### TASK REQUIREMENTS:
From the records below, copy out exactly the lines from the one containing "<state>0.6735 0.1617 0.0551" to the one containing "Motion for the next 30", both included. Add nothing else.

### SUPPLIED RECORDS:
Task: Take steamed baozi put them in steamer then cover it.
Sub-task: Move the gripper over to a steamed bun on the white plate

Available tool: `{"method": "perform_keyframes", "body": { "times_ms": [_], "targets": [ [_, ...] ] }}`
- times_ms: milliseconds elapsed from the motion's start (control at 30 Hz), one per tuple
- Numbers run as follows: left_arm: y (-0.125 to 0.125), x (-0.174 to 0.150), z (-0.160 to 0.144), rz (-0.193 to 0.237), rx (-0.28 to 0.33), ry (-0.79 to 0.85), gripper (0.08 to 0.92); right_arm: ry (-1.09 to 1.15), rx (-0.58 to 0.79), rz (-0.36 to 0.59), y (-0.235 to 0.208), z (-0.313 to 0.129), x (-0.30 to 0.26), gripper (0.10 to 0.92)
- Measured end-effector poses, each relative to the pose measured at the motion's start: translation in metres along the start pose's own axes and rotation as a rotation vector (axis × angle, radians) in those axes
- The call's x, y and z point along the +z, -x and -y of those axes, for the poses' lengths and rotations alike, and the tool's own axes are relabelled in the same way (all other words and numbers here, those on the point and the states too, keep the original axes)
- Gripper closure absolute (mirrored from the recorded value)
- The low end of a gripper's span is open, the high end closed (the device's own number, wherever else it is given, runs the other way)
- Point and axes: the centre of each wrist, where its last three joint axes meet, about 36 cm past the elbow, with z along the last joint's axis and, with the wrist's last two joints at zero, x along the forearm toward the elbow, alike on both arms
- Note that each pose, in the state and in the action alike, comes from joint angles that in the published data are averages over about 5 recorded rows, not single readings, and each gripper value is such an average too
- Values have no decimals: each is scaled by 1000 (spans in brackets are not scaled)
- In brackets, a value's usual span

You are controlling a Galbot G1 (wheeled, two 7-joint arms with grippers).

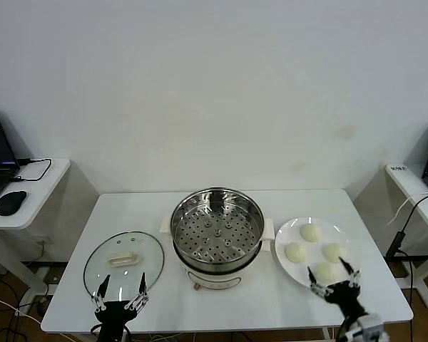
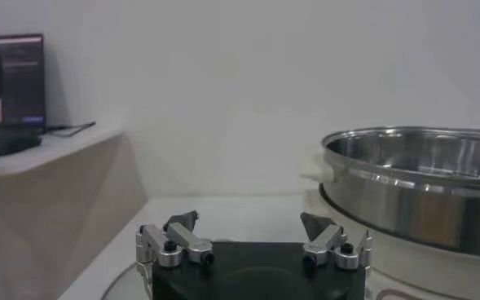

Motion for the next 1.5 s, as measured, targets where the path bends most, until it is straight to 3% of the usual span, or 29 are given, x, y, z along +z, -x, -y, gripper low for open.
{"method": "perform_keyframes", "body": {
  "times_ms": [400,733,1100,1500],
  "targets": [
    [0,1,-2,25,-17,30,177,-451,-203,-54,71,96,-12,200],
    [0,6,-3,47,-28,48,177,-585,-465,-175,146,147,-29,200],
    [1,11,-9,61,-42,72,177,-642,-752,-284,220,164,-43,200],
    [4,12,-14,74,-53,85,177,-713,-915,-354,284,148,-57,200]
  ]
}}
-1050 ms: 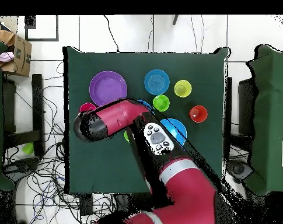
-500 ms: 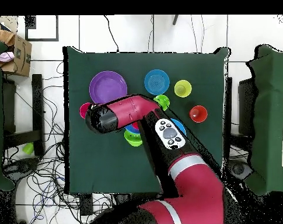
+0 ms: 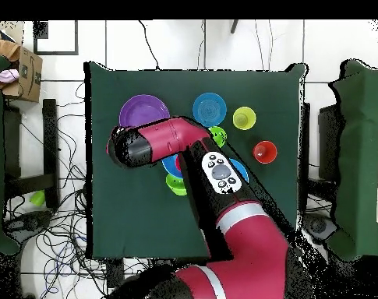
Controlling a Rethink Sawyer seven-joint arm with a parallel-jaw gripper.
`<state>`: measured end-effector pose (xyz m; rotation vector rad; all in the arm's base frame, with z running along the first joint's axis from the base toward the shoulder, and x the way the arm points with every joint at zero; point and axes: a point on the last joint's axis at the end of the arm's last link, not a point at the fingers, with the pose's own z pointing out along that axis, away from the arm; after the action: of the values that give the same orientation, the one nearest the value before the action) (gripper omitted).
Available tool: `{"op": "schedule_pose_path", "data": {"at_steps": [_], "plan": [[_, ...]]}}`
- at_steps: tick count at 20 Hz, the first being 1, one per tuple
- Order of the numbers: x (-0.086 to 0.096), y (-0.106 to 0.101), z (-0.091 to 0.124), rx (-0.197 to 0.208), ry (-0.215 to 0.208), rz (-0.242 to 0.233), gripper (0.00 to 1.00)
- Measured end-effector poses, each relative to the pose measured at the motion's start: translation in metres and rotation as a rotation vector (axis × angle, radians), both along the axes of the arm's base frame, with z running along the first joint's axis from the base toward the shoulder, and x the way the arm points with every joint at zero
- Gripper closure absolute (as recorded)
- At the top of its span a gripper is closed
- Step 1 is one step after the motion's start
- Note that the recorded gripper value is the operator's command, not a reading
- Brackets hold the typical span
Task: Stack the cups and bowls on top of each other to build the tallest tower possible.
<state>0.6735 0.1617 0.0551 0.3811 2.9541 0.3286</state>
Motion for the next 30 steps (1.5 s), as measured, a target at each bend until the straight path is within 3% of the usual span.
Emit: {"op": "schedule_pose_path", "data": {"at_steps": [11,25,30], "plan": [[0.018,-0.006,-0.034,-0.01,0.004,-0.033,0.0],[-0.006,0.052,-0.051,-0.069,0.014,0.066,0.0],[-0.009,0.054,-0.052,-0.08,0.016,0.072,0.0]]}}
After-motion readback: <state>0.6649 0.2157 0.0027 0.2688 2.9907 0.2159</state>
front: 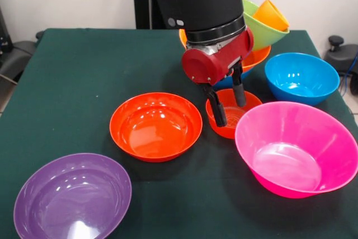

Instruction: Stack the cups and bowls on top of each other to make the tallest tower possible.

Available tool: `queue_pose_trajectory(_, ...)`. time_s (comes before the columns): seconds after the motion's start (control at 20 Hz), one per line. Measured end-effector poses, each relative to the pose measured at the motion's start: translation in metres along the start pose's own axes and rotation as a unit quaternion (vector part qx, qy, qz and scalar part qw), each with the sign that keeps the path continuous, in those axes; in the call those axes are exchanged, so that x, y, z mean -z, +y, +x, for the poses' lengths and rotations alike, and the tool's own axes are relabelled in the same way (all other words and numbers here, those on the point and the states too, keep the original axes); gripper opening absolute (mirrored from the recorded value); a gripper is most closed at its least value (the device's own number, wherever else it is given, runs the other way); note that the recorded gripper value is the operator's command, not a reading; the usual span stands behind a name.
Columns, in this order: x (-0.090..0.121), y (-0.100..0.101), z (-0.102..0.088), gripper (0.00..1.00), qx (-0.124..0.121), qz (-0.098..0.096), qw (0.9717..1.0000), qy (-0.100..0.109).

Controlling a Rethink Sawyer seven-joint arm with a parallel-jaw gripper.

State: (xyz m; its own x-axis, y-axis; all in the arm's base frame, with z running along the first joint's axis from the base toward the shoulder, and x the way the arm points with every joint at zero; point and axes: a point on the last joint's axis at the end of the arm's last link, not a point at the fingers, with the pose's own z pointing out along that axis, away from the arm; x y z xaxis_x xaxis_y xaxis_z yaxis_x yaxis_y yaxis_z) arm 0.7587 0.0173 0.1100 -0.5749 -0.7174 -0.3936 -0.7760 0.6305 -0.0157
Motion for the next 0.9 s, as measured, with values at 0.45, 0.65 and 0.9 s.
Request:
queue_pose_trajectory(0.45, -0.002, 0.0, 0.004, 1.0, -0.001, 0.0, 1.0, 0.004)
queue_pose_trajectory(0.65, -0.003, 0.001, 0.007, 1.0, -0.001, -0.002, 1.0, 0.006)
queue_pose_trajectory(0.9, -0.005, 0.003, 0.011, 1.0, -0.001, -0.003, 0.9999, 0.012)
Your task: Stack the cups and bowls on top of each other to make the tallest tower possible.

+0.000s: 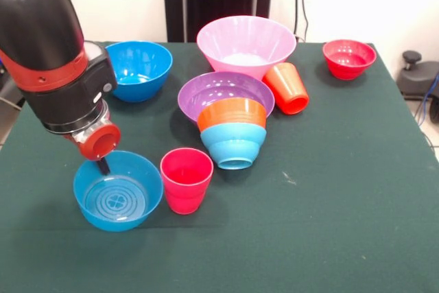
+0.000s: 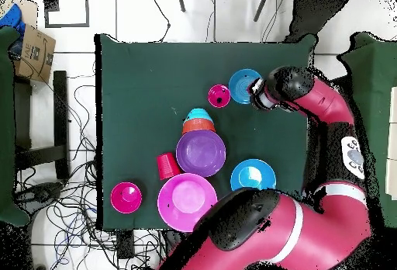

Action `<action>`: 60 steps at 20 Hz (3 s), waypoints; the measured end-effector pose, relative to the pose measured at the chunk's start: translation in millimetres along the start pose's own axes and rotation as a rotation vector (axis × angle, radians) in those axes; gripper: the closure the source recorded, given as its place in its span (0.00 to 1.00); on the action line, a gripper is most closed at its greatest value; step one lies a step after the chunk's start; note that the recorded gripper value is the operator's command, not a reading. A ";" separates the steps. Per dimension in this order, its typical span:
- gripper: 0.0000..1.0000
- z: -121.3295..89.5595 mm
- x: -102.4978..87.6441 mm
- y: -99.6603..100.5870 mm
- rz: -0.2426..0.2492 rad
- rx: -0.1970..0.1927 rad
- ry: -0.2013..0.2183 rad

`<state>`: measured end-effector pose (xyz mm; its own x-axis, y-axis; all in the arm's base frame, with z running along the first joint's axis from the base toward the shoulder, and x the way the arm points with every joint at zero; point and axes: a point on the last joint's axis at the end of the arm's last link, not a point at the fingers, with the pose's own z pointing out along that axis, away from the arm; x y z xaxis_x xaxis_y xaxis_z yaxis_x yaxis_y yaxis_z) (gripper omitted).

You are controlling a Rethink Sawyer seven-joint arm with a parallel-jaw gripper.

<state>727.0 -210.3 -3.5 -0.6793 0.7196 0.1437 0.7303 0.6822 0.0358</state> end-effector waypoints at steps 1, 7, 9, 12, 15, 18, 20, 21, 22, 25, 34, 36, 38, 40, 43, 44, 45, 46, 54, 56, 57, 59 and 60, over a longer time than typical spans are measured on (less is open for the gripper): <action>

### ANSWER TO THIS TASK:
<state>0.6735 0.1617 0.0551 0.3811 2.9541 0.3286</state>
Motion for the next 30 steps (1.5 s), as measured, a target at each bend until the straight path is within 3% of the usual span.

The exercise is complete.